Fast Sequential and Parallel Algorithms for Association Rule Mining:
Publication or External Link
The field of knowledge discovery in databases, or "Data Mining", has received increasing attention during recent years as large organizations have begun to realize the potential value of the information that is stored implicitly in their databases. One specific data mining task is the mining of Association Rules, particularly from retail data. The task is to determine patterns (or rules) that characterize the shopping behavior of customers from a large database of previous consumer transactions. The rules can then be used to focus marketing efforts such as product placement and sales promotions.
Because early algorithms required an unpredictably large number
of IO operations, reducing IO cost has been the primary target of the algorithms presented in the literature. One of the most recent proposed algorithms, called PARTITION, uses a new TID-list data representation and a new partitioning technique. The partitioning technique reduces IO cost to a constant amount by processing one database portion at a time in memory. We implemented an algorithm called SPTID that incorporates both TID-lists and partitioning to study their benefits. For comparison, a non-partitioning algorithm called SEAR, which is based on a new prefix-tree data structure, is used. Our experiments with SPTID and SEAR indicate that TID-lists have inherent inefficiencies; furthermore, because all of the algorithms tested tend to be CPU-boundn trading CPU-overhead against I/O operations by partitioning did not lead to better performance.

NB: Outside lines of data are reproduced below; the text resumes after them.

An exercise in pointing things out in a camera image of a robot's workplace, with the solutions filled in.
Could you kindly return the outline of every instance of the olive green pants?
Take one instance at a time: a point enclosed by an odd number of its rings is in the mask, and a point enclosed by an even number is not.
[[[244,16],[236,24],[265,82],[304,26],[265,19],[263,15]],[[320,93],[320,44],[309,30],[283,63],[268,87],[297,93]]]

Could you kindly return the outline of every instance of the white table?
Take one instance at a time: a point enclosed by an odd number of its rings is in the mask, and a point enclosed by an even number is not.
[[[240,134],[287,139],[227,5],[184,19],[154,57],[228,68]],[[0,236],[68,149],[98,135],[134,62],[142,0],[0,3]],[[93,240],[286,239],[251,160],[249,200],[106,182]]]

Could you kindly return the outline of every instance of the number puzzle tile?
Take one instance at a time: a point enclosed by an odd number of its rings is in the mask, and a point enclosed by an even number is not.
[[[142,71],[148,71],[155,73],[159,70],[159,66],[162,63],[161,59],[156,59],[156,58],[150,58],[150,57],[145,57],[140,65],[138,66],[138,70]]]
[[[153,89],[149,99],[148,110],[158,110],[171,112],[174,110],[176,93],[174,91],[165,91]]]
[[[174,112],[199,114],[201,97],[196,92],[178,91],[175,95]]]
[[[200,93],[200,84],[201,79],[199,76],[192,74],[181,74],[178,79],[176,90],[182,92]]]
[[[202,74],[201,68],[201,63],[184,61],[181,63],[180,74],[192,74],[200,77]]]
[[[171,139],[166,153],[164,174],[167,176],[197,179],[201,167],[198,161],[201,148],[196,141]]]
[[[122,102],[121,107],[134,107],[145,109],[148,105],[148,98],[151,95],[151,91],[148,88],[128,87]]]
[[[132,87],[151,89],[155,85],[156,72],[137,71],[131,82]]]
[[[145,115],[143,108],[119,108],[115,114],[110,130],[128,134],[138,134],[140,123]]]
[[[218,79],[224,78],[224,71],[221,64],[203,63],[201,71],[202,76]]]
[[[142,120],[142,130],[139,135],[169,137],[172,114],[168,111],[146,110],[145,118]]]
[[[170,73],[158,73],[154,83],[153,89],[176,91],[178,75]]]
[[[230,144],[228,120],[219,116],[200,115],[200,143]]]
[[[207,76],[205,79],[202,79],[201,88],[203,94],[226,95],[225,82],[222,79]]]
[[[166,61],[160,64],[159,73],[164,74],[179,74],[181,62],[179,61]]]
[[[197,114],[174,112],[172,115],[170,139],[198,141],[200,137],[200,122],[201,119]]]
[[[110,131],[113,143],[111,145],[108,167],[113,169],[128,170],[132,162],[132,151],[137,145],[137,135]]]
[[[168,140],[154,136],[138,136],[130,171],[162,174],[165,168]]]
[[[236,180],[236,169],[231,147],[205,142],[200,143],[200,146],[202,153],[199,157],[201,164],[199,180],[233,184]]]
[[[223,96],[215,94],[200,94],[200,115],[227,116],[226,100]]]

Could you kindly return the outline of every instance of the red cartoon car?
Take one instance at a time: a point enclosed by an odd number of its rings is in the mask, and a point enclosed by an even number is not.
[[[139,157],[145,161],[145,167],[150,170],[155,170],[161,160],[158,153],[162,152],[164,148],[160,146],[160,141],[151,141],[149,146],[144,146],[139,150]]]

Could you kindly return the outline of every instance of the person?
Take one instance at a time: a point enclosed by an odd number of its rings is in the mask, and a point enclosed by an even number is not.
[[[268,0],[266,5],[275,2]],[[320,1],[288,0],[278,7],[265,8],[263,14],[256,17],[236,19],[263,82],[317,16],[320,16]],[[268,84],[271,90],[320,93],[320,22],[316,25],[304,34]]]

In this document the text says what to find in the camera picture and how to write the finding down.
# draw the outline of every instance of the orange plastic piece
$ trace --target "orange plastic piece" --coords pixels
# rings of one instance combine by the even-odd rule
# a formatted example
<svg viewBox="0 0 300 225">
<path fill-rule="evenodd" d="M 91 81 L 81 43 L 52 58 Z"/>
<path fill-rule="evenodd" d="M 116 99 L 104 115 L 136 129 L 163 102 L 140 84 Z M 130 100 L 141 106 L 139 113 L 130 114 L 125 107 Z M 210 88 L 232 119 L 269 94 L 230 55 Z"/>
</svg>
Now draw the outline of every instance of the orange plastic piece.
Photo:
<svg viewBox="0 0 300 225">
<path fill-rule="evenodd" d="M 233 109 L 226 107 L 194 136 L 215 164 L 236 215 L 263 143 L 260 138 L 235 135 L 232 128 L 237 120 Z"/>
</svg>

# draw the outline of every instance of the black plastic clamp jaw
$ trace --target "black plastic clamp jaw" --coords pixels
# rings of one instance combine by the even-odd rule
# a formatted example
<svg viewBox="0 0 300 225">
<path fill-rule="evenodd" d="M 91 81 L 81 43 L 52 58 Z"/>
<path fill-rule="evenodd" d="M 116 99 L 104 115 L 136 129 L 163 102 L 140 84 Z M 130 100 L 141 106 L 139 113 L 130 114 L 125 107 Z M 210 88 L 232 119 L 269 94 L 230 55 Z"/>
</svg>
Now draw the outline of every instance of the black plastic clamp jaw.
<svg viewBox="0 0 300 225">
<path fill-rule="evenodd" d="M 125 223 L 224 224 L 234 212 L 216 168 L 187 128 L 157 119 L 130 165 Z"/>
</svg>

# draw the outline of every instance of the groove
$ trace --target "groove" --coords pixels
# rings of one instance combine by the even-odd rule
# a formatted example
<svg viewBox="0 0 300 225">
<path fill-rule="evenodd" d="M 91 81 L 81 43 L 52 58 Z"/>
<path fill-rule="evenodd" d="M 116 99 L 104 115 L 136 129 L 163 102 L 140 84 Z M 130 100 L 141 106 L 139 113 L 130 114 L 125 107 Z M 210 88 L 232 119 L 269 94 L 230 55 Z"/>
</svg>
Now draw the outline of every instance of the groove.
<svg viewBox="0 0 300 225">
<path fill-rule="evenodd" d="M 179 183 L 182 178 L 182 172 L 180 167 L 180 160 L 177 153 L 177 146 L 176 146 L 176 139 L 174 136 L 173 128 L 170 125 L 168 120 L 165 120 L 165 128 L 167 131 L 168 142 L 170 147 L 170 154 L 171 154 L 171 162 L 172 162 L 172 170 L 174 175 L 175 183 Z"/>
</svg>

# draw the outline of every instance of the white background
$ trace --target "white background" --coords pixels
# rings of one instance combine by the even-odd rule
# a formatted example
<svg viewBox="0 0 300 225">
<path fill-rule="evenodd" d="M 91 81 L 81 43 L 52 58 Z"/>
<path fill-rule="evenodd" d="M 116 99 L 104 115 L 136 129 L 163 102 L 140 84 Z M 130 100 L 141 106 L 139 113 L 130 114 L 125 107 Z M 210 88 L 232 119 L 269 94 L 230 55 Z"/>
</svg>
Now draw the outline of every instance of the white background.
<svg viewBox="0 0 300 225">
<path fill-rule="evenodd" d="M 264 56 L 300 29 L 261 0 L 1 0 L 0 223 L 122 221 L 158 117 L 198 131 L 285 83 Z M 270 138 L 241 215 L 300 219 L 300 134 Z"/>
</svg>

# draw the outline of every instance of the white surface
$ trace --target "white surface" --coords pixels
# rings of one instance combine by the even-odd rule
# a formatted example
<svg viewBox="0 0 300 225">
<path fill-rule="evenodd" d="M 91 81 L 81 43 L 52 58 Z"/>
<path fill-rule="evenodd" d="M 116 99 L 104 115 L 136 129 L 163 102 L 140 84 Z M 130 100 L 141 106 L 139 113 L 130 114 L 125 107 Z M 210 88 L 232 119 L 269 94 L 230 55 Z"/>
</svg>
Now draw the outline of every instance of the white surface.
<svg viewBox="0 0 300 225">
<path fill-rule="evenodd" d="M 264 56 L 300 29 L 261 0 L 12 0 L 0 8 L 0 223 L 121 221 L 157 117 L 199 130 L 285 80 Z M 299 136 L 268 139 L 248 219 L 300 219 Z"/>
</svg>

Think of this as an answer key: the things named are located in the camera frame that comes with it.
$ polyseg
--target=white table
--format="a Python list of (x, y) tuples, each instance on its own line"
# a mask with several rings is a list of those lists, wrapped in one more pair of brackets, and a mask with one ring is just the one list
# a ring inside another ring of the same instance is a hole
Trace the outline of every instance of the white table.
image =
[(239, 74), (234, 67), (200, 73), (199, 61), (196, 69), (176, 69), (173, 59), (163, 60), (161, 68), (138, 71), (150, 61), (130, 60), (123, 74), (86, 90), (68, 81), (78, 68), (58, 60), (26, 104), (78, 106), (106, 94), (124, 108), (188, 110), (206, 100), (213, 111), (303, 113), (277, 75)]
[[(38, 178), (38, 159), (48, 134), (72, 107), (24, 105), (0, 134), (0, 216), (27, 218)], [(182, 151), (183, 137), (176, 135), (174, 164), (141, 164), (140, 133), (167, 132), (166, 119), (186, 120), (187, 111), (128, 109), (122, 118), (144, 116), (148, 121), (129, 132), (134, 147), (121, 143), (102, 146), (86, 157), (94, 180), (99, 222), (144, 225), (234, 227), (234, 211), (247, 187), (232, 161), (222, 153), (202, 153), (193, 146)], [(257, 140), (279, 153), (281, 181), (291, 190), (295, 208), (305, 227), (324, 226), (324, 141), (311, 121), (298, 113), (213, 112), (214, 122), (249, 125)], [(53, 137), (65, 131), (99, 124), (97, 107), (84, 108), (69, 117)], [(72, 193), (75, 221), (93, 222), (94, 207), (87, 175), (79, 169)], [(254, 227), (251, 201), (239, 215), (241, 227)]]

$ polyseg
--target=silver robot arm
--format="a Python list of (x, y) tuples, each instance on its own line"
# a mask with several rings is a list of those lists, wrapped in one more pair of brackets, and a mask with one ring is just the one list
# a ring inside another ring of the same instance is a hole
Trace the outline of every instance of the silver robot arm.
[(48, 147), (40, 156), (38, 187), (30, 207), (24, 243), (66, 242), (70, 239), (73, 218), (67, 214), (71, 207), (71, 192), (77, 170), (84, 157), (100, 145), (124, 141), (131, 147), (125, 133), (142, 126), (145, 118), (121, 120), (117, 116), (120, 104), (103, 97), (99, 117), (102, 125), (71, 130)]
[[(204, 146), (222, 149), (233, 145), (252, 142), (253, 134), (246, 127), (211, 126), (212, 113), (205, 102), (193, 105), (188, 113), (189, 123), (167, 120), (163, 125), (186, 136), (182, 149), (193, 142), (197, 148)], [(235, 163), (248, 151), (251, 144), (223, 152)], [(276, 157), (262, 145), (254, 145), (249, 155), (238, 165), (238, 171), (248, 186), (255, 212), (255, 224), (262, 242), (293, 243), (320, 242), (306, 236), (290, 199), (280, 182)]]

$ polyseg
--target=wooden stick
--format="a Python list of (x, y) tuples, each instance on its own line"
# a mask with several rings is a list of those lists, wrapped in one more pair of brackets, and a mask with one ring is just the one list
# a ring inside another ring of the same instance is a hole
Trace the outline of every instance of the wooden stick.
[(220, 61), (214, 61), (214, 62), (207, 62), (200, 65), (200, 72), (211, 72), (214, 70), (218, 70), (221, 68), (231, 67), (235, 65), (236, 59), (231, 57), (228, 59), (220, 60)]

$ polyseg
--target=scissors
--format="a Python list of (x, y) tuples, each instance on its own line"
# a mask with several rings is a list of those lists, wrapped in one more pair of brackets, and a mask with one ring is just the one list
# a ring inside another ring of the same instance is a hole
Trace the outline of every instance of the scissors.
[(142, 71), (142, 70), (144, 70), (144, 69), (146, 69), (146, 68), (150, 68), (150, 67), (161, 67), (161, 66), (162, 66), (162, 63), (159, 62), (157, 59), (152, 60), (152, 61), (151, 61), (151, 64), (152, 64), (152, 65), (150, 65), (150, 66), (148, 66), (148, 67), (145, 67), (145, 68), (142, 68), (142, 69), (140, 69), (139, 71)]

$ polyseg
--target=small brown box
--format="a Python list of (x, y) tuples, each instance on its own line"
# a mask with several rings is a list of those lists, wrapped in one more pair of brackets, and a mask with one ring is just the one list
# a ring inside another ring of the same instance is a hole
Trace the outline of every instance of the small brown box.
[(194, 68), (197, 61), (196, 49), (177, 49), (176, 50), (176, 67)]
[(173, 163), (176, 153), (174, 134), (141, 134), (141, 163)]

In order to scale mining algorithms to the huge databases (e.g.,
multiple Terabytes) that large organizations will manage in the near future, we implemented parallel versions of SEAR and SPEAR (its partitioned counterpart). The performance results show that, while both algorithms parallelize easily and obtain good speedup and scale-up results, the parallel SEAR version performs better than parallel SPEAR, despite the fact that it uses more communication.